We went on vacation in the Basque country and I brought in my luggages a set of gouges.
During the stay, we visited the Museum of Bayonne where I admired two Basque steles and I made a little drawing.
At the beach, I found a piece of wood of the dimension that should be appropriate for engraving and I did my first engraving. Note that I made a mistake, forgetting that for printing, you reverse the drawing and, like Durer did for one number, I engraved the inverse of four numbers.
Back in Strasbourg, we, especially Joseph Strub and me, printed it on a press stored in an annex of the school of architecture. I did not numeroted them, but marked them with “n. n. ” for unnumbered.

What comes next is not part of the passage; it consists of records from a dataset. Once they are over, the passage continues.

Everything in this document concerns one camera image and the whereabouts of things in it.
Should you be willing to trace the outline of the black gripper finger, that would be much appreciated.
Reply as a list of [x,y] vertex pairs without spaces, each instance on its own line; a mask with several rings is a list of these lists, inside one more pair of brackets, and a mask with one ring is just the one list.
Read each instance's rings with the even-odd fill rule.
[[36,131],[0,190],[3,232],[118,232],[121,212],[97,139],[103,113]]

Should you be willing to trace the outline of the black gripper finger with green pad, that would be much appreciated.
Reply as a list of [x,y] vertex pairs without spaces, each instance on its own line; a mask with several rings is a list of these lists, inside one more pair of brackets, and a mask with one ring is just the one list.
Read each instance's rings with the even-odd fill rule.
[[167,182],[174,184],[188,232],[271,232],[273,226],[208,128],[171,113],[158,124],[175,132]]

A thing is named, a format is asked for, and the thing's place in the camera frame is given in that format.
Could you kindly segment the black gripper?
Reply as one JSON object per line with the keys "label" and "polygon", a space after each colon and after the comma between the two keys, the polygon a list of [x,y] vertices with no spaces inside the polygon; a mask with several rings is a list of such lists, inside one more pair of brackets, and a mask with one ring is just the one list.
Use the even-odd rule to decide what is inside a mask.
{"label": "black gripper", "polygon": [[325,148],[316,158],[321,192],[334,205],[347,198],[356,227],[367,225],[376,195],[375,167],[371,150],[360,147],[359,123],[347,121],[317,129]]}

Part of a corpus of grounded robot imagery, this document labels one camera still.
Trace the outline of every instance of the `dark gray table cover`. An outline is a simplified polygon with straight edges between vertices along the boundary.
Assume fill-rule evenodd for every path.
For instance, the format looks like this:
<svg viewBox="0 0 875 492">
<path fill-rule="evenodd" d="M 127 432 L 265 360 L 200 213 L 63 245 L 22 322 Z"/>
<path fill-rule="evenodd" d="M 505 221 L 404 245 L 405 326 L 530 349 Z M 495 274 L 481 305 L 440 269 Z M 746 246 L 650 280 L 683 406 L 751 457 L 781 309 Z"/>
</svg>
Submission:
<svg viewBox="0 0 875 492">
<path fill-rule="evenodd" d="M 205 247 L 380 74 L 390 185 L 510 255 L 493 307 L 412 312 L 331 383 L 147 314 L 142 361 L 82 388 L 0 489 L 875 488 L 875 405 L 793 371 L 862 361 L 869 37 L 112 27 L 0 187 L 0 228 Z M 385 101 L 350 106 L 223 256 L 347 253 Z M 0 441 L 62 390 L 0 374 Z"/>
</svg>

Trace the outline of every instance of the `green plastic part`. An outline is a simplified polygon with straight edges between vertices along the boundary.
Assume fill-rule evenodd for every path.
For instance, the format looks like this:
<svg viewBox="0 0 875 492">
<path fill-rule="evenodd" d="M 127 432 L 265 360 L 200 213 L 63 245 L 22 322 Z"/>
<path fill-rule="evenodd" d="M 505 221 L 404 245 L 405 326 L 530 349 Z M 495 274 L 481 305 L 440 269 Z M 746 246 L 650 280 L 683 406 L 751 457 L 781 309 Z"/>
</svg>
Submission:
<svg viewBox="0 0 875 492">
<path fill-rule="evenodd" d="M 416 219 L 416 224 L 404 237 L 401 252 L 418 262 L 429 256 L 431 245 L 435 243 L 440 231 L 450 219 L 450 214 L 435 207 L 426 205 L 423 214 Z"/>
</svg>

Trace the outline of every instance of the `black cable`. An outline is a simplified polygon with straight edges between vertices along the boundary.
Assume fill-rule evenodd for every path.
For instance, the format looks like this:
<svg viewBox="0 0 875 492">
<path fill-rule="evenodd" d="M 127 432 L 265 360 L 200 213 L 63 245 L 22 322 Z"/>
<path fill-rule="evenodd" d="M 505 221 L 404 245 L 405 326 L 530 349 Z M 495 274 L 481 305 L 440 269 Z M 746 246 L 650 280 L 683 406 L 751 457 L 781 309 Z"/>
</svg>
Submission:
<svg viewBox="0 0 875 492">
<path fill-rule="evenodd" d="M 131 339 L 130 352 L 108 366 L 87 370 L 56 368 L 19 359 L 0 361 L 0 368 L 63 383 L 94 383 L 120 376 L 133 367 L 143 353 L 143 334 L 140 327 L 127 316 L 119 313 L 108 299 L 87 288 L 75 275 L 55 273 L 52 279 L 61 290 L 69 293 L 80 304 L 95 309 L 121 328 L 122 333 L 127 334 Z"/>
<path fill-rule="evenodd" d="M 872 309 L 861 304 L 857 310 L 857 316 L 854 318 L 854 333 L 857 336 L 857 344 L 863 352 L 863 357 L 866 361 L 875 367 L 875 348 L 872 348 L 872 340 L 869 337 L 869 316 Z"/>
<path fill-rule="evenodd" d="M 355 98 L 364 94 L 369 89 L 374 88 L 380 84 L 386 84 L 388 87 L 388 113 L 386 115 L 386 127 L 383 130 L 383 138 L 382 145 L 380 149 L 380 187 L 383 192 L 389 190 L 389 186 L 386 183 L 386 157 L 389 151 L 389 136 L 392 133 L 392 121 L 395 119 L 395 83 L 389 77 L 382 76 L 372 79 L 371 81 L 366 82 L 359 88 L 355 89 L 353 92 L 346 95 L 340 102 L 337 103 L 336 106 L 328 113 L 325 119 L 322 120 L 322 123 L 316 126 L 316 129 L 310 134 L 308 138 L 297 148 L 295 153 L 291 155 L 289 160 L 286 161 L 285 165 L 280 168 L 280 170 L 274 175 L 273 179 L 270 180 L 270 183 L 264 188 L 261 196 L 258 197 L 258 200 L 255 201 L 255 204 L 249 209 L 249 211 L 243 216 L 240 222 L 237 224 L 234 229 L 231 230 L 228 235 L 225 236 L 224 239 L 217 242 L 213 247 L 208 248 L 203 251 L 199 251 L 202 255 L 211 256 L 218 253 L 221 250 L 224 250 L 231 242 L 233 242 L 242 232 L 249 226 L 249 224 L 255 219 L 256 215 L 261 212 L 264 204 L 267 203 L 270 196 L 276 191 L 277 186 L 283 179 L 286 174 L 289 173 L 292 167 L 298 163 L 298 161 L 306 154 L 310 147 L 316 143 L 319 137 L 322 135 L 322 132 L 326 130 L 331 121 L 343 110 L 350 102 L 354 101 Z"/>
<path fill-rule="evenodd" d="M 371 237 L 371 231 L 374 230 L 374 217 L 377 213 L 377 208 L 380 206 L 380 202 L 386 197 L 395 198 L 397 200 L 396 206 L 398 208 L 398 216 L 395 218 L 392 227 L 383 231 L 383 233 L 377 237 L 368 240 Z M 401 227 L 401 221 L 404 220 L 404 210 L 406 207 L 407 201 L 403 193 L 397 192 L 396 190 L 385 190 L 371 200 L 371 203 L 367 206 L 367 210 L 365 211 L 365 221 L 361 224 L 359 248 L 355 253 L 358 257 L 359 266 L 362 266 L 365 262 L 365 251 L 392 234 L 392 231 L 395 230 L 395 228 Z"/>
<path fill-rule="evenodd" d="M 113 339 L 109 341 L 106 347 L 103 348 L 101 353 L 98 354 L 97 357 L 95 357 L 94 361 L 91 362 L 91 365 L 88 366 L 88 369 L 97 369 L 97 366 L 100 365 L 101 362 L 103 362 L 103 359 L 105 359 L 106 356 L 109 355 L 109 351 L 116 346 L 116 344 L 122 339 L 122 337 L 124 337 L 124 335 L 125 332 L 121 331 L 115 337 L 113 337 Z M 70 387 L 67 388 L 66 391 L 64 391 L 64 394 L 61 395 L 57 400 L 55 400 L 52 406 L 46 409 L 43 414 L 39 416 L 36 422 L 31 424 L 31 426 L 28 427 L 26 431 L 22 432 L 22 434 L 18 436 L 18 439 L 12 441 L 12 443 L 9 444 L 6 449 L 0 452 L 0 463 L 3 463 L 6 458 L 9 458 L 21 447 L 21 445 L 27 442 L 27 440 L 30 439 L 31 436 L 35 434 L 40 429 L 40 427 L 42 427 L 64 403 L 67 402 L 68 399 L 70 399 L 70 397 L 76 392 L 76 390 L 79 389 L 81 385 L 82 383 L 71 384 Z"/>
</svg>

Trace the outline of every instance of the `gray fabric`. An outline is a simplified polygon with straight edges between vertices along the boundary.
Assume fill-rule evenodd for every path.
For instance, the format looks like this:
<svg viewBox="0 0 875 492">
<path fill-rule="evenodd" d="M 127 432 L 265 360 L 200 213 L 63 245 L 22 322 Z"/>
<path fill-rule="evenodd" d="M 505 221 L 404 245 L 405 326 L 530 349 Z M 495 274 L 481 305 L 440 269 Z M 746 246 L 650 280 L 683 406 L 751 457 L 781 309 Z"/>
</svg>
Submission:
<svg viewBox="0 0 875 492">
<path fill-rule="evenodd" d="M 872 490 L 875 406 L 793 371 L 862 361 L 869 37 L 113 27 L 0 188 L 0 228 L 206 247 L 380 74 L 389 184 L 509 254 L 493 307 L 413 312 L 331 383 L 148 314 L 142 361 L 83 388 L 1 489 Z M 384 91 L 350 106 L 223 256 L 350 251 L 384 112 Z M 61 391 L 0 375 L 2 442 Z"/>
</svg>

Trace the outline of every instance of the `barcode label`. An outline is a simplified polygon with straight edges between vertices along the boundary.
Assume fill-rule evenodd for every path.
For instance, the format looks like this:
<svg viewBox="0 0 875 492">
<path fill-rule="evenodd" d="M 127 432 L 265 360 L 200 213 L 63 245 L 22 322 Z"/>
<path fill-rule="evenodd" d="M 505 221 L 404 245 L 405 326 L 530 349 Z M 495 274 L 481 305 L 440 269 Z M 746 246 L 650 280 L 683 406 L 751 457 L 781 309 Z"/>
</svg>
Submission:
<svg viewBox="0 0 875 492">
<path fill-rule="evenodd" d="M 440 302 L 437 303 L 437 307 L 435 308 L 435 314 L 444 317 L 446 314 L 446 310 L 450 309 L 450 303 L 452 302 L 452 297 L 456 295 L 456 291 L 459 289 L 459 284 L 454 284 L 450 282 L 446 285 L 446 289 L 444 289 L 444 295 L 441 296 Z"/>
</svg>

Since then, I have tried printing on the same board, as the Chinese did, without satisfactory result. This process, that I had seen in China, consists in gluing the paper on the board or stone, moistening it and, with a pad, press paper in the place of the hollow and then with an ink pad file ink full places, let dry ink, moisten the paper to take it off and it works with Chinese paper thin and flexible. Wet paper is then stuck on a thicker paper and stretched to make disappear the places that had been pressed.
Then I made a new stay in the Basque country and I visited cemeteries and designed Basque tombs and I pulled in tests.